▶ What to work on
Pull every line containing "chunk" from the data.

───── Records shown

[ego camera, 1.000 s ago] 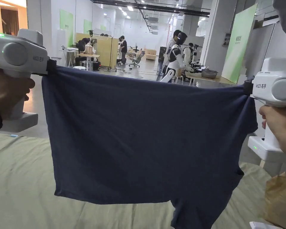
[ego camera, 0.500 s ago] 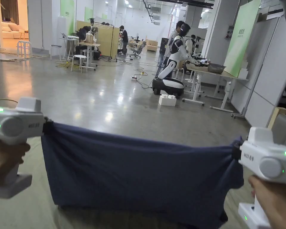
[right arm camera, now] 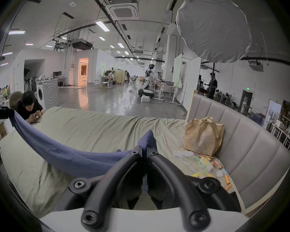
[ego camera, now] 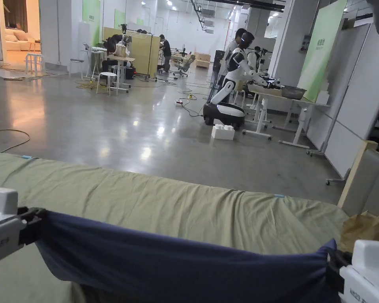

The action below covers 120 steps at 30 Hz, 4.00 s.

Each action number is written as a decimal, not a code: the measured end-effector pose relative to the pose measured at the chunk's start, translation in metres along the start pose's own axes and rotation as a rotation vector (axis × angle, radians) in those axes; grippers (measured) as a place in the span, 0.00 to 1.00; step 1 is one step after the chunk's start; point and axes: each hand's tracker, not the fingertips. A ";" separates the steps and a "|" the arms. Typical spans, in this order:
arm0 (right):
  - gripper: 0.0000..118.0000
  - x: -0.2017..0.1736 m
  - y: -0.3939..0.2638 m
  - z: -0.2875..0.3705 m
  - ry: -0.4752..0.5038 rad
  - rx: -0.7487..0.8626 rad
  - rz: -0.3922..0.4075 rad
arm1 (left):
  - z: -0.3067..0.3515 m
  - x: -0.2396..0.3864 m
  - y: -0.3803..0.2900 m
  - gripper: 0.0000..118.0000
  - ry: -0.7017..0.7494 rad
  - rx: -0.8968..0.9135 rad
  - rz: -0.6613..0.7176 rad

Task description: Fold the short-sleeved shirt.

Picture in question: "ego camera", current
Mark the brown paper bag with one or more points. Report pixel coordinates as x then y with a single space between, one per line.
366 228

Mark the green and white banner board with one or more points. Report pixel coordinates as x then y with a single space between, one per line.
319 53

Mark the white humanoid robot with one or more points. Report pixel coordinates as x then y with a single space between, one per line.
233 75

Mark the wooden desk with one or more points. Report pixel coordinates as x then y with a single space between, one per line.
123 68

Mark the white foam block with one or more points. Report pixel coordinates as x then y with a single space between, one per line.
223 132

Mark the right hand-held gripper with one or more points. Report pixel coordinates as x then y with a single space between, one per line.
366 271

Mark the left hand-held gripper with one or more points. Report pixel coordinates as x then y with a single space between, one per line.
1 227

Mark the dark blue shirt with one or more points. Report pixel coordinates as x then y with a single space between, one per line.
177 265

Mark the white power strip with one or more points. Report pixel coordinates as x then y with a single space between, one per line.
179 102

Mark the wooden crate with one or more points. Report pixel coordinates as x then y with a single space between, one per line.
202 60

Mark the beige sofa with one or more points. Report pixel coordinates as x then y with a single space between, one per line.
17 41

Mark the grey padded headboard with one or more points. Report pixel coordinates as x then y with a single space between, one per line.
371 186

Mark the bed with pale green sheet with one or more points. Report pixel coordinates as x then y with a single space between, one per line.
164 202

──────────
───── Records shown

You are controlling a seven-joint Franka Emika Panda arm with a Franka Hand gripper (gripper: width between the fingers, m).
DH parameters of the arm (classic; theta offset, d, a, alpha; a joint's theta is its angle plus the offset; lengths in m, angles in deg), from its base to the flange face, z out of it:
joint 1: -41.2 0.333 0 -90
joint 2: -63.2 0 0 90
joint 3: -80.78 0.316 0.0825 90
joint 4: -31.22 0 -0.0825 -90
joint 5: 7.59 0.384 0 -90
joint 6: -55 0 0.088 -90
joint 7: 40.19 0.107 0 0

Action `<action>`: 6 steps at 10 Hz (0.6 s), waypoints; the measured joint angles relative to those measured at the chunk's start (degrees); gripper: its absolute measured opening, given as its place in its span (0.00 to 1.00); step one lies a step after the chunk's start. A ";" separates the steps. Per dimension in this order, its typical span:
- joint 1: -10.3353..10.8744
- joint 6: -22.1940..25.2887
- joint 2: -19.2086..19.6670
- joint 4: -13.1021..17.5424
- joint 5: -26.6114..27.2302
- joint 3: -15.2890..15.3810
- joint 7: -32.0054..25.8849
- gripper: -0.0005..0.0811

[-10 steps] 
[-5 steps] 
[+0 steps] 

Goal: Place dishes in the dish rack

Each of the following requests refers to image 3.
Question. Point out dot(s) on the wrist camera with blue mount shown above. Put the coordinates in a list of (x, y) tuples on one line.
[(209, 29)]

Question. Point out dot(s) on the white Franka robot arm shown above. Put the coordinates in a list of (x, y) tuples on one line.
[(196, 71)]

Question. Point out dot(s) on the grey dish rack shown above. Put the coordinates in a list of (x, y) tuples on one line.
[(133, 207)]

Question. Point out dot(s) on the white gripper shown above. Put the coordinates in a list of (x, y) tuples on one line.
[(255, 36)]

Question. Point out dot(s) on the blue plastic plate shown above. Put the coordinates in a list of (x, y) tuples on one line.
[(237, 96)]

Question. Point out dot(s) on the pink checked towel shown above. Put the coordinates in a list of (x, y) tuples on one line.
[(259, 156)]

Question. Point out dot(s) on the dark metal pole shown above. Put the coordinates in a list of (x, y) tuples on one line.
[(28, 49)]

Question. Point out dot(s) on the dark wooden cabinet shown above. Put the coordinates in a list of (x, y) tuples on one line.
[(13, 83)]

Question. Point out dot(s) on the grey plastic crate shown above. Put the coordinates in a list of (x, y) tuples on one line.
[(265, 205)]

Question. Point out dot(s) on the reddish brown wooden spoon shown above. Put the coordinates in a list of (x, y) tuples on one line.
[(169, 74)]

──────────
───── Records shown

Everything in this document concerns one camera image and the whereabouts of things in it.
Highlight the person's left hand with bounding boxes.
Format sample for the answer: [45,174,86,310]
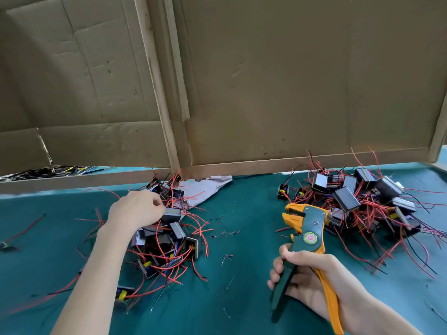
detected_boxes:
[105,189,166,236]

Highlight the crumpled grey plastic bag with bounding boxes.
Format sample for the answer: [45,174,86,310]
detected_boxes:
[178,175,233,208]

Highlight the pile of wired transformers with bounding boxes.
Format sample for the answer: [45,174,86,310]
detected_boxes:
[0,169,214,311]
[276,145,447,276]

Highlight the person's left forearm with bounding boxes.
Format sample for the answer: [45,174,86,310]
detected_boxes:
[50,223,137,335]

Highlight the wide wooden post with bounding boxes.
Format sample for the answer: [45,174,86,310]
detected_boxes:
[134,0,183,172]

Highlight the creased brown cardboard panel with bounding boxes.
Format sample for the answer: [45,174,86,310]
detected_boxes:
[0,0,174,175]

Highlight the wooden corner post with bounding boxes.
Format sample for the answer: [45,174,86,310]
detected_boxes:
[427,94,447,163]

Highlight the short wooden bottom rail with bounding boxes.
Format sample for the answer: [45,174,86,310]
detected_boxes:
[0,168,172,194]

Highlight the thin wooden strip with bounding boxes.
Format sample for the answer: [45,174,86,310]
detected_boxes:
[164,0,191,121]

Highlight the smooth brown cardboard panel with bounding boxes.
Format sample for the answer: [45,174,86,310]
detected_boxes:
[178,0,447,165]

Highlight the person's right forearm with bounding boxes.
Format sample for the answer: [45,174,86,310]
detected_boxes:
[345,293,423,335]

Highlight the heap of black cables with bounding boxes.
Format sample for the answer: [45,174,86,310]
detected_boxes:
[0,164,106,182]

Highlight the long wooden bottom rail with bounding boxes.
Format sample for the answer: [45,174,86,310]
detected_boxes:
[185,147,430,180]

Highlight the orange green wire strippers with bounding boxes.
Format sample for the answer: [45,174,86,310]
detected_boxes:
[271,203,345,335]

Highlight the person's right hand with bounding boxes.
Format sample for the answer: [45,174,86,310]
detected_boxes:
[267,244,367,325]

──────────

▶ Written solution
Each action number is written as a decimal, not a code: the measured end-effector pose relative to the pose measured at the chunk's start, translation in metres along the start pose's own axes and rotation as a rotation vector (axis × angle, radians) in those axes; grippers (measured) as a place in the span, 0.00 to 1.00; step 1 is one step after the chunk's start; point and axes: each hand's tracker, not the fingertips. A ";" separates the steps and a "|" the arms. Typical spans, in this order:
Action `<action>`: 6 steps at 10 Hz (0.6 s), waypoints; the measured joint angles relative to those measured at the chunk's start (degrees); gripper: its absolute measured opening, given as its place in its span (0.00 to 1.00); step one lies a step after the chunk's start. A ";" separates the steps. Per dimension in this order, its typical span:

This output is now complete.